Work order: Using the line that contains "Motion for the" as the first line and the last line of the data as the final one, give every line in that range again exactly.

Given data:
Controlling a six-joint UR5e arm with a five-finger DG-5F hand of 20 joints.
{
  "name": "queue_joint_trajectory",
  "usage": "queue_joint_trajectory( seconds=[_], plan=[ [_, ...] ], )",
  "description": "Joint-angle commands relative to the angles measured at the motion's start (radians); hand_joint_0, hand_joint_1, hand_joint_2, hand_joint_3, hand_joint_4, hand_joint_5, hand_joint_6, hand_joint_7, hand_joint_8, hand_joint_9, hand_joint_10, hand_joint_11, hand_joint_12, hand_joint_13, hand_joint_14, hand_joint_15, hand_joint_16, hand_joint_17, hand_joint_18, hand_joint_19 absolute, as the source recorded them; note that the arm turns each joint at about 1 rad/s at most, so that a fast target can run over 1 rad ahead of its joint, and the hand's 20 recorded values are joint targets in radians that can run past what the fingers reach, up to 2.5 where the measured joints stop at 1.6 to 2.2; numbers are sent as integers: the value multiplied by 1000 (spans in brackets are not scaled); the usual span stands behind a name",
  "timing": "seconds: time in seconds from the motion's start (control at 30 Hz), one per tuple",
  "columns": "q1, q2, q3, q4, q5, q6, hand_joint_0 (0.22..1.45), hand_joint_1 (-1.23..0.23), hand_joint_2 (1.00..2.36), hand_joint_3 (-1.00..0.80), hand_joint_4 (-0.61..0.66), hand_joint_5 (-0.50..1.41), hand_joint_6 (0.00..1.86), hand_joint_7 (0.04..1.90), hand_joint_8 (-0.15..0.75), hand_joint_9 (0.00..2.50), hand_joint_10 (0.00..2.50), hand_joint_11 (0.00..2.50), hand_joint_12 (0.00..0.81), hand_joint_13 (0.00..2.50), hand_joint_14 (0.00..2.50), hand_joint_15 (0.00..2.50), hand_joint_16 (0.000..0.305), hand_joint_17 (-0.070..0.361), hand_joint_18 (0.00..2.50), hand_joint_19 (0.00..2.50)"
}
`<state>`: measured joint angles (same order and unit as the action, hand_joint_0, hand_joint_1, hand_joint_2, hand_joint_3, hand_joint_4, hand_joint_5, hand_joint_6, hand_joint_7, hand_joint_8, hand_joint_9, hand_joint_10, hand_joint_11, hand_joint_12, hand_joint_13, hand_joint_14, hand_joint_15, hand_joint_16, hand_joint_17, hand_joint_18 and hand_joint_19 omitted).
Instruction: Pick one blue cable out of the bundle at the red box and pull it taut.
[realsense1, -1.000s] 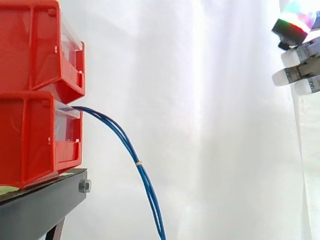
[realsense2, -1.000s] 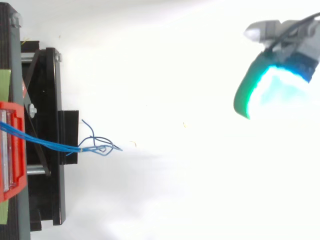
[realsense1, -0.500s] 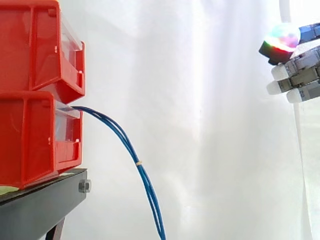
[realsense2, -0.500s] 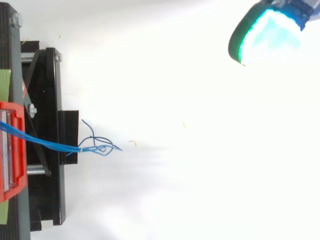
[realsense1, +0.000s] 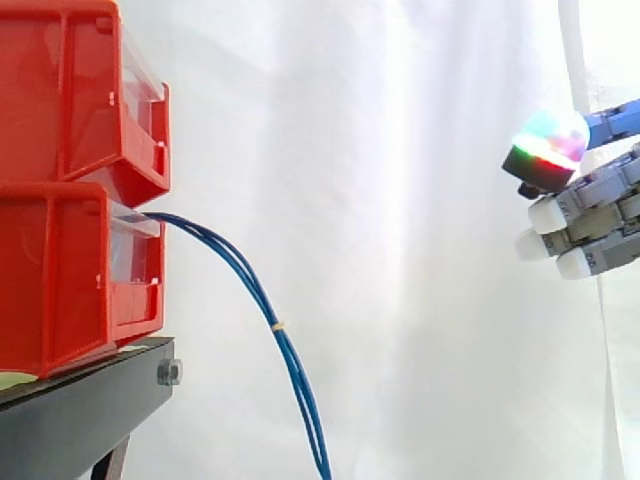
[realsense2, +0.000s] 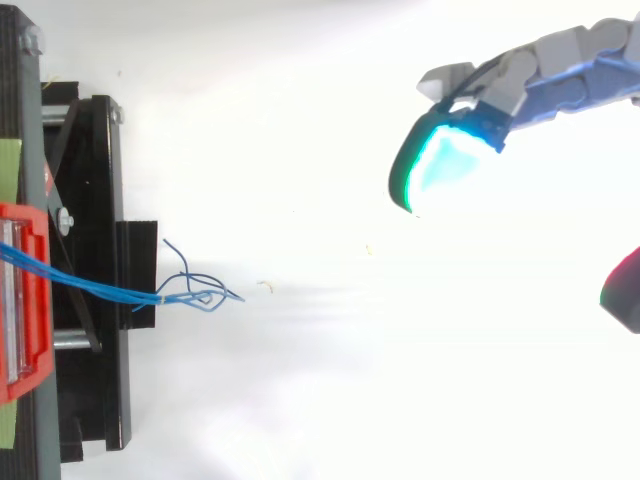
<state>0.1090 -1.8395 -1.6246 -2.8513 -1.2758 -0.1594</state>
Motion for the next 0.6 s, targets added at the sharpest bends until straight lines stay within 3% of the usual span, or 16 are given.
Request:
queue_joint_trajectory(
  seconds=[0.0, 0.17, 0.33, 0.43, 0.57],
  plan=[
    [0, -24, 0, 46, 1, 4, 552, -730, 1000, -500, 325, -180, 502, 725, 329, 609, 5, 204, 346, 243, 2, 81, 52, 118, 188, 162],
    [0, -44, 0, 61, -4, 4, 542, -713, 1000, -500, 324, -179, 502, 728, 329, 611, 4, 192, 346, 231, 2, 77, 53, 118, 192, 169],
    [-3, -104, 0, 127, -8, 21, 536, -695, 1000, -500, 320, -179, 502, 729, 331, 599, 4, 181, 339, 196, 1, 68, 51, 115, 189, 162],
    [-2, -112, 6, 167, -5, 17, 535, -694, 1000, -500, 320, -180, 502, 728, 326, 587, 6, 185, 337, 167, 2, 56, 51, 114, 163, 150],
    [-2, -113, 15, 171, -4, 0, 537, -698, 1000, -500, 316, -173, 502, 727, 289, 621, 4, 181, 321, 198, 2, 38, 50, 112, 187, 164]
  ],
)
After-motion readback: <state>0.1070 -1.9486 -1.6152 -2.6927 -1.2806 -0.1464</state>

Solution to this problem:
Motion for the next 0.6 s, targets added at the sharpest bends until straight lines stay within 3% of the usual span, or 16 are given.
Request:
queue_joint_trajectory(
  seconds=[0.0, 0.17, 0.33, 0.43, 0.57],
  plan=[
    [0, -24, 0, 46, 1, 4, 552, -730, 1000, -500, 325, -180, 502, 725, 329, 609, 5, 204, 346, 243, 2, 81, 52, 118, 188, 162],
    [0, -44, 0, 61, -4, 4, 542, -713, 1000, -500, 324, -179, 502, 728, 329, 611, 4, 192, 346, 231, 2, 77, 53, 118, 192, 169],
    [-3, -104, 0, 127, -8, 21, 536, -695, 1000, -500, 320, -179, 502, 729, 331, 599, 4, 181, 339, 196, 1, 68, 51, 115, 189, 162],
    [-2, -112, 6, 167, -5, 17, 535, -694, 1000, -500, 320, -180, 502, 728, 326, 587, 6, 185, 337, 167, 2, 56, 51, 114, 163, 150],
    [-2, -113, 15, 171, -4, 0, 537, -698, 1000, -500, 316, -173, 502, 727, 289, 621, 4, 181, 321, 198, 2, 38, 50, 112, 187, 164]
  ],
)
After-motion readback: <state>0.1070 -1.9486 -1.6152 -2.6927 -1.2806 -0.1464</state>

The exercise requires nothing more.